First-principles analysis of the photocurrent in a monolayer α-selenium p–n junction optoelectronic device

Abstract

Two-dimensional monoelemental materials have emerged as promising candidates for use in the development of next-generation optoelectronic devices. In this work, we investigate the photovoltaic effect of monolayer (ML) α-selenium p–n junctions by using ab initio quantum transport simulations. Our research results indicate that the photocurrent of the ML α-selenium p–n junction optoelectronic device exhibits anisotropy. The maximum photoresponsivity (178.49 a₀² per photon) in the armchair (ARM) direction is one-half that (341.72 a₀² per photon) in the zigzag (ZZ) direction.
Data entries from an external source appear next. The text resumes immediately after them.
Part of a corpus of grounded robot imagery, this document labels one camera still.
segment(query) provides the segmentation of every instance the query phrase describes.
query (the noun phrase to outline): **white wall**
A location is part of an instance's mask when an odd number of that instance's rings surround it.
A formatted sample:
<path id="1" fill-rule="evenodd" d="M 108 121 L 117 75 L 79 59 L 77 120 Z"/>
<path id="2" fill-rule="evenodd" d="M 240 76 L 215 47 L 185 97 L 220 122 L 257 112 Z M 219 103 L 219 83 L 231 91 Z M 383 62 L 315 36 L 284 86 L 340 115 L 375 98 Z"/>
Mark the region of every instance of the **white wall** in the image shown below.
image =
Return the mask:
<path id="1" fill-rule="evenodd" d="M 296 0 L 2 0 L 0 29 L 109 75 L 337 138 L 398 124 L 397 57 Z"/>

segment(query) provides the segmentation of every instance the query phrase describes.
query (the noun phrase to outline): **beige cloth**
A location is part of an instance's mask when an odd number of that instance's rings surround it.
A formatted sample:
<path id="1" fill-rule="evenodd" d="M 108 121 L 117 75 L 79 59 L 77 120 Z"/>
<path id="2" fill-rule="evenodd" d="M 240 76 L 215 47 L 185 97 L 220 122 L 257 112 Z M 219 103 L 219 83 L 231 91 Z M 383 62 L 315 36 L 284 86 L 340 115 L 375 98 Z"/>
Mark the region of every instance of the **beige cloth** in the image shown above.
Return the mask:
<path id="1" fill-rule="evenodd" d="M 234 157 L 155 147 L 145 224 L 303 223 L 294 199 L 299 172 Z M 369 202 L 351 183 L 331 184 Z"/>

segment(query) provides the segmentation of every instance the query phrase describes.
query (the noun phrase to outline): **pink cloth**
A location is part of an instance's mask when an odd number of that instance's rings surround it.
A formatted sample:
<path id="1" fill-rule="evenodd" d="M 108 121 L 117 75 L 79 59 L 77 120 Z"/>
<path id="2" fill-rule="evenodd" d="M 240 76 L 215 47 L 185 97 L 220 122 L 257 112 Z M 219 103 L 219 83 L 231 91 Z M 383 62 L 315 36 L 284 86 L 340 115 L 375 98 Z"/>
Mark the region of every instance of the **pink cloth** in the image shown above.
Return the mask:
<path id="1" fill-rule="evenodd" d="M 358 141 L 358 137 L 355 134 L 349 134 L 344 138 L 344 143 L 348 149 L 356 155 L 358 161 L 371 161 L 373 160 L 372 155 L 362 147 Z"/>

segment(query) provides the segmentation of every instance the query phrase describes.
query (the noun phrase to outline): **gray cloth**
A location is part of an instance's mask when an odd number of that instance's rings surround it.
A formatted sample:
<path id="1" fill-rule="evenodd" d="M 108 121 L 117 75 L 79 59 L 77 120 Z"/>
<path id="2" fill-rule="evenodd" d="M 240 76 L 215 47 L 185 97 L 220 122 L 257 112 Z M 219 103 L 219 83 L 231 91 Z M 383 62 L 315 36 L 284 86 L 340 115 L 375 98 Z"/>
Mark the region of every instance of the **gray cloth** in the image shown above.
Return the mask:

When stress is applied, the most significant modulation of photoresponsivity occurs in the ZZ direction, reaching a value of 613.21 a₀² per photon. When a gate voltage is applied, the most significant modulation of photoresponsivity occurs in the ARM direction, reaching a value of −684.88 a₀² per photon. When a thermal difference is applied, the most significant modulation of photoresponsivity occurs in the ARM direction, reaching a value of 412.14 a₀² per photon. Thus, ML α-selenium in the ZZ direction can be used for photodetection and photosensing, while ML α-selenium in the ARM direction can be used for photosensing. Both strain engineering and temperature differences cause a blueshift in the photocurrent as a function of energy. Our work paves the way for research into low-dimensional monoelemental-material optoelectronic devices.